You are viewing a plain text version of this content. The canonical link for it is here.
Posted to dev@tika.apache.org by "Tim Allison (JIRA)" <ji...@apache.org> on 2016/07/22 12:57:20 UTC

[jira] [Resolved] (TIKA-2025) Extraction of long sequences of digits from Excel spreadsheets using Tika 1.13 doesn’t yield the expected results

     [ https://issues.apache.org/jira/browse/TIKA-2025?page=com.atlassian.jira.plugin.system.issuetabpanels:all-tabpanel ]

Tim Allison resolved TIKA-2025.
-------------------------------
       Resolution: Fixed
    Fix Version/s: 1.14
                   2.0

Up to 15 digits are now extracted for numbers with "General" format contrary to the MS spec.  After 15, we use scientific notation with more significant digits that we had before.

{noformat}
        assertContains("123456789012345", xml);//15 digit number
        assertContains("123456789012346", xml);//15 digit formula
        assertContains("1.23456789012345E+15", xml);//16 digit number is treated as scientific notation
        assertContains("1.23456789012345E+15", xml);//16 digit formula, ditto
{noformat}

Thank you, [~aeham.abushwashi] for noticing this and opening this issue!
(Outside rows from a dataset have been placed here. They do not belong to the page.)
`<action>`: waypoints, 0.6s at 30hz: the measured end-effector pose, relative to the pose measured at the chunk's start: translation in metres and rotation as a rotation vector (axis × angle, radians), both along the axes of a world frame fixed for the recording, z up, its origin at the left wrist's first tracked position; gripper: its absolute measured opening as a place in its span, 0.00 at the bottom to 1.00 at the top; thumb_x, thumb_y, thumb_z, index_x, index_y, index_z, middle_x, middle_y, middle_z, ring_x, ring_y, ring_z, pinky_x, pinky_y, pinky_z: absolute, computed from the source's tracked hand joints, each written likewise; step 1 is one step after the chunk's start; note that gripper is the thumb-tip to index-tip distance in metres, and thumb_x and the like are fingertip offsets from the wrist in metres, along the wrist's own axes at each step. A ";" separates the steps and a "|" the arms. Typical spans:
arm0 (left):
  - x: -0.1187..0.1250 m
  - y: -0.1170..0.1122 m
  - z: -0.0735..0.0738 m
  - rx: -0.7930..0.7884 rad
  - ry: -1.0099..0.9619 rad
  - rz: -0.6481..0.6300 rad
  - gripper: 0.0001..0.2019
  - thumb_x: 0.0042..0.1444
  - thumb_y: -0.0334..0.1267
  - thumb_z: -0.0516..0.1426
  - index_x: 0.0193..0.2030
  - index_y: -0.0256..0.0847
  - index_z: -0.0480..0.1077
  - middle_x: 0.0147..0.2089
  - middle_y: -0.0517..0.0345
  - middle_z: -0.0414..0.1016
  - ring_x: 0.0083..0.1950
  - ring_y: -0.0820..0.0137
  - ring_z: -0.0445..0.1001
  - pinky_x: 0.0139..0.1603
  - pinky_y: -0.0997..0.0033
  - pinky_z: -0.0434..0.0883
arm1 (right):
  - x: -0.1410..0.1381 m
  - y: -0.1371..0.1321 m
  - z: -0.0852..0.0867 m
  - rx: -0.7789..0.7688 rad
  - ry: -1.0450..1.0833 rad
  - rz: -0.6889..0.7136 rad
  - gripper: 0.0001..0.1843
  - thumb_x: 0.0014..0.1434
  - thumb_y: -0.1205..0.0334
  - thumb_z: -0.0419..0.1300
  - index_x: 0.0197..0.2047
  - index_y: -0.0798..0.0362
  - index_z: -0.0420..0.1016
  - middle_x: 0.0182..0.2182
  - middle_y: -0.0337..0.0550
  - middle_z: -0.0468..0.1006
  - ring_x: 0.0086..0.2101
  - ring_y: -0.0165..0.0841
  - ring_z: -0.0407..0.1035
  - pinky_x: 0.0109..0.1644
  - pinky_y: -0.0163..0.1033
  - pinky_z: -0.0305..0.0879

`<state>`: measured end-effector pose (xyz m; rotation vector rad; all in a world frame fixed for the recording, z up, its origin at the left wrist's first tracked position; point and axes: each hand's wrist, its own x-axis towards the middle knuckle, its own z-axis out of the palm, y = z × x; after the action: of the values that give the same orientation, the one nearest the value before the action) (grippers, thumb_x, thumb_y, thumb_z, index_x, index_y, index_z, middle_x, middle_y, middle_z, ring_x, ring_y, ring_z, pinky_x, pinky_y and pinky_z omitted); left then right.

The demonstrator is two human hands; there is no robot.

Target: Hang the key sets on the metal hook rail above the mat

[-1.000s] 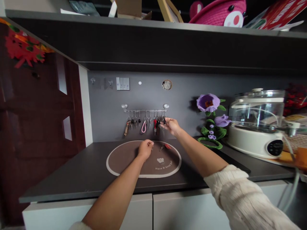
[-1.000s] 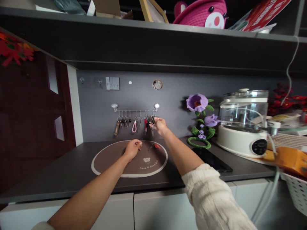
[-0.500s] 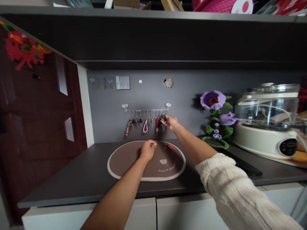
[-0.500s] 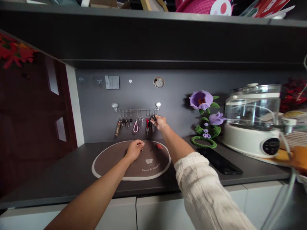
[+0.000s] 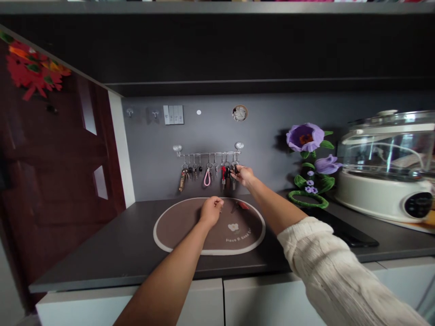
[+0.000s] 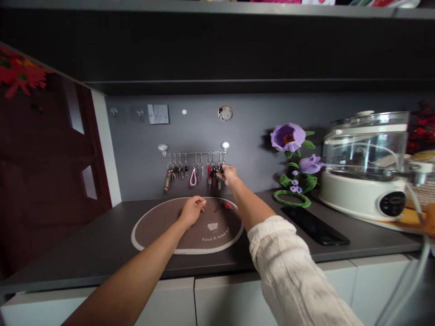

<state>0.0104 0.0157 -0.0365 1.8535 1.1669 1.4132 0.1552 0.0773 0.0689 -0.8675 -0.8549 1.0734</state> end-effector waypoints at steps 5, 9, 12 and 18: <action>0.000 0.001 -0.001 -0.012 -0.001 -0.002 0.05 0.48 0.33 0.51 0.26 0.36 0.66 0.22 0.60 0.68 0.24 0.76 0.65 0.29 0.76 0.63 | 0.002 0.003 -0.004 0.021 -0.032 -0.027 0.08 0.53 0.74 0.50 0.24 0.55 0.62 0.14 0.32 0.64 0.18 0.21 0.63 0.25 0.28 0.64; 0.001 0.000 0.001 -0.018 -0.010 -0.002 0.05 0.48 0.33 0.51 0.26 0.36 0.66 0.22 0.60 0.67 0.24 0.77 0.65 0.29 0.77 0.63 | 0.004 0.007 -0.007 0.058 -0.098 -0.049 0.09 0.52 0.71 0.52 0.21 0.55 0.61 0.10 0.30 0.57 0.15 0.21 0.58 0.22 0.26 0.60; 0.001 -0.001 0.001 -0.021 -0.015 -0.003 0.05 0.48 0.33 0.51 0.26 0.36 0.65 0.22 0.61 0.67 0.23 0.77 0.65 0.29 0.77 0.63 | 0.005 0.009 -0.010 0.091 -0.154 -0.048 0.10 0.50 0.69 0.55 0.19 0.55 0.60 0.10 0.30 0.56 0.15 0.21 0.55 0.21 0.25 0.58; 0.000 0.003 -0.002 -0.021 -0.022 -0.012 0.05 0.48 0.33 0.51 0.27 0.36 0.66 0.23 0.60 0.67 0.24 0.76 0.65 0.30 0.75 0.64 | 0.007 0.008 -0.014 0.112 -0.156 -0.046 0.09 0.49 0.73 0.53 0.19 0.56 0.61 0.12 0.31 0.60 0.16 0.20 0.55 0.23 0.25 0.57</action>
<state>0.0105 0.0187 -0.0385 1.8236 1.1539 1.4060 0.1622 0.0851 0.0554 -0.8803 -1.0107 0.9176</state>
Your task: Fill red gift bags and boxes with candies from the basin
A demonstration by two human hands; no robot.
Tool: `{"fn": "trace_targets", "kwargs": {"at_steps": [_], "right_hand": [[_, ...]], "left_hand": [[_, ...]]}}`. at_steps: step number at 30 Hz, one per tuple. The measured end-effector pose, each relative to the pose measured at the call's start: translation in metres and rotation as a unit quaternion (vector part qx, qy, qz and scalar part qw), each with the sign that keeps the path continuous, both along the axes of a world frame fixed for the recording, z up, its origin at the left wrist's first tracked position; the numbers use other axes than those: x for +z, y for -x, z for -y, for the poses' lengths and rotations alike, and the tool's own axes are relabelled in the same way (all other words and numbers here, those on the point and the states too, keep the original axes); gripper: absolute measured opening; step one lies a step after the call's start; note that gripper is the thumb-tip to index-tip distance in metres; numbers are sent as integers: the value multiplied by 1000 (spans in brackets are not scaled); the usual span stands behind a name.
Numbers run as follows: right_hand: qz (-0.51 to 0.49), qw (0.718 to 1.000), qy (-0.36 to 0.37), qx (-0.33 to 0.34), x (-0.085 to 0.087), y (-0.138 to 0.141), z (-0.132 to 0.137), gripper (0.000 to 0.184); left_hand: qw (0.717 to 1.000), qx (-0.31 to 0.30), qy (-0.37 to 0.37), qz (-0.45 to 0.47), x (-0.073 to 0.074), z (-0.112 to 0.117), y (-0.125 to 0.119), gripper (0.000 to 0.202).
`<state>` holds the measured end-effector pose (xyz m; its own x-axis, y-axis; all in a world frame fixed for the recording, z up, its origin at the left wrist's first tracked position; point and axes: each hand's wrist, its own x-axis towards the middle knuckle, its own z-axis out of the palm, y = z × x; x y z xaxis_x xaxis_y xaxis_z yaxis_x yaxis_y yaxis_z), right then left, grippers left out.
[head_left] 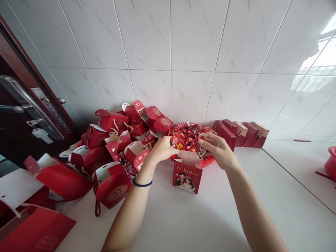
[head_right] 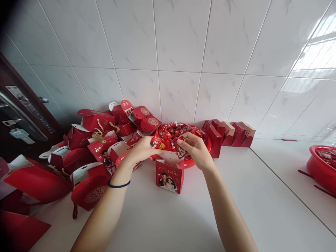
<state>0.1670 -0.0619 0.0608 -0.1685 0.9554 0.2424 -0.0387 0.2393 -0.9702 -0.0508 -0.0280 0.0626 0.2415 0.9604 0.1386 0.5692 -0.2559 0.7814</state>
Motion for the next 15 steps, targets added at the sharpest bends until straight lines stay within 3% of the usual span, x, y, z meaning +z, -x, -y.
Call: {"fn": "trace_targets", "kwargs": {"at_steps": [5,9,12,15], "right_hand": [[84,994,-63,-7,-4,4,-1,39],[115,991,-72,-6,-6,11,3,37],[116,990,-78,10,-6,16,10,37],[138,985,-104,1,-3,18,16,38]], "left_hand": [[999,-16,-8,46,5,5,1,17],[985,2,-44,167,13,13,-2,26],[967,-55,-18,248,16,21,-8,29],[958,-94,8,271,15,25,-12,30]]}}
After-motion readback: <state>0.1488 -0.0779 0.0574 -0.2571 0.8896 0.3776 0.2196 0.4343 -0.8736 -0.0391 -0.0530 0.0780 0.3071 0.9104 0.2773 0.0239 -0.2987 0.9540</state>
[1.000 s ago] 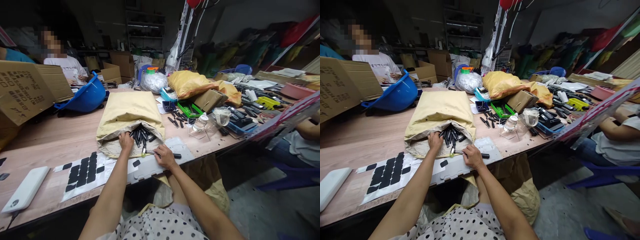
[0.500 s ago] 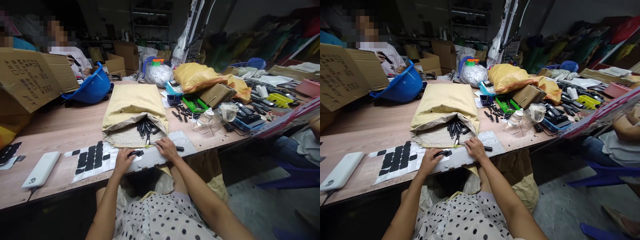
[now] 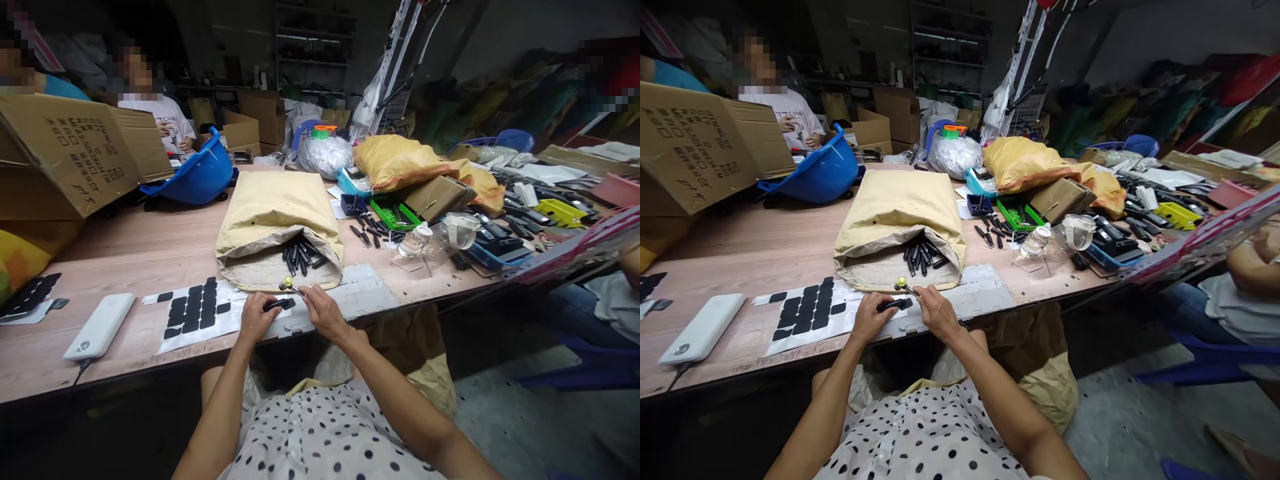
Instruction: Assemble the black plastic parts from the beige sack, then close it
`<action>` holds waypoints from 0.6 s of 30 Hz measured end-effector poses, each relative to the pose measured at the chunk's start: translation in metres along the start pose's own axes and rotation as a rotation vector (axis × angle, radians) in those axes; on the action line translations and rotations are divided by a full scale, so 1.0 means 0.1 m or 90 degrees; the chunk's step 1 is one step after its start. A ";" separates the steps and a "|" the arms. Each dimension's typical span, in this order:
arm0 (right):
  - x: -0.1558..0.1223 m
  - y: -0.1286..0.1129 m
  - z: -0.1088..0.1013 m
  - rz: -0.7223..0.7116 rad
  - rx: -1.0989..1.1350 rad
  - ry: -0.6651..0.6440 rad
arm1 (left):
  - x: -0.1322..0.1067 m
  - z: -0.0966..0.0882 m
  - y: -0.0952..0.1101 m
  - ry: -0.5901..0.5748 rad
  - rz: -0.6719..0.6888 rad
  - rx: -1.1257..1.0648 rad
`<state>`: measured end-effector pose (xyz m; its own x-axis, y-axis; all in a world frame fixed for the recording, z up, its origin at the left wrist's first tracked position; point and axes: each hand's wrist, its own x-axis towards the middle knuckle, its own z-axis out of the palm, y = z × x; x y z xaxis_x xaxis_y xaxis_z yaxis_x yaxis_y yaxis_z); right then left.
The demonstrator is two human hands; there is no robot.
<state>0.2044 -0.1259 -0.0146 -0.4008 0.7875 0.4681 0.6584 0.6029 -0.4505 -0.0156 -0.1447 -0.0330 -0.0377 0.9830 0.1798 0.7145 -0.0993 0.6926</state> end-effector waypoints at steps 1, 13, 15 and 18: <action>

Apologies for my delay...I thought I'd have to modify POI, but I found a way to do this at the Tika level.

> Extraction of long sequences of digits from Excel spreadsheets using Tika 1.13 doesn’t yield the expected results
> -----------------------------------------------------------------------------------------------------------------
>
>                 Key: TIKA-2025
>                 URL: https://issues.apache.org/jira/browse/TIKA-2025
>             Project: Tika
>          Issue Type: Bug
>          Components: parser
>    Affects Versions: 1.13
>            Reporter: Aeham Abushwashi
>            Assignee: Tim Allison
>             Fix For: 2.0, 1.14
>
>         Attachments: Credit Card Numbers.xlsx
>
>
> If an Excel spreadsheet contains a long sequence of digits, such as a credit card number, Tika 1.13 will emit the said sequence in scientific notation.
> For example, the credit card number “340229177292566” is extracted from the attached spreadsheet as 3.40229E+14, which clearly is not the desired output. 
> This works as expected in 1.12 and earlier. I suspect POI’s recent use of org.apache.poi.ss.usermodel.ExcelGeneralNumberFormat is to blame.
> I think the impact of this issue is significant. There’s plenty of information that can no longer be reliably extracted from spreadsheets. Think credit card numbers, telephone numbers and product identifiers to name a few.



--
This message was sent by Atlassian JIRA
(v6.3.4#6332)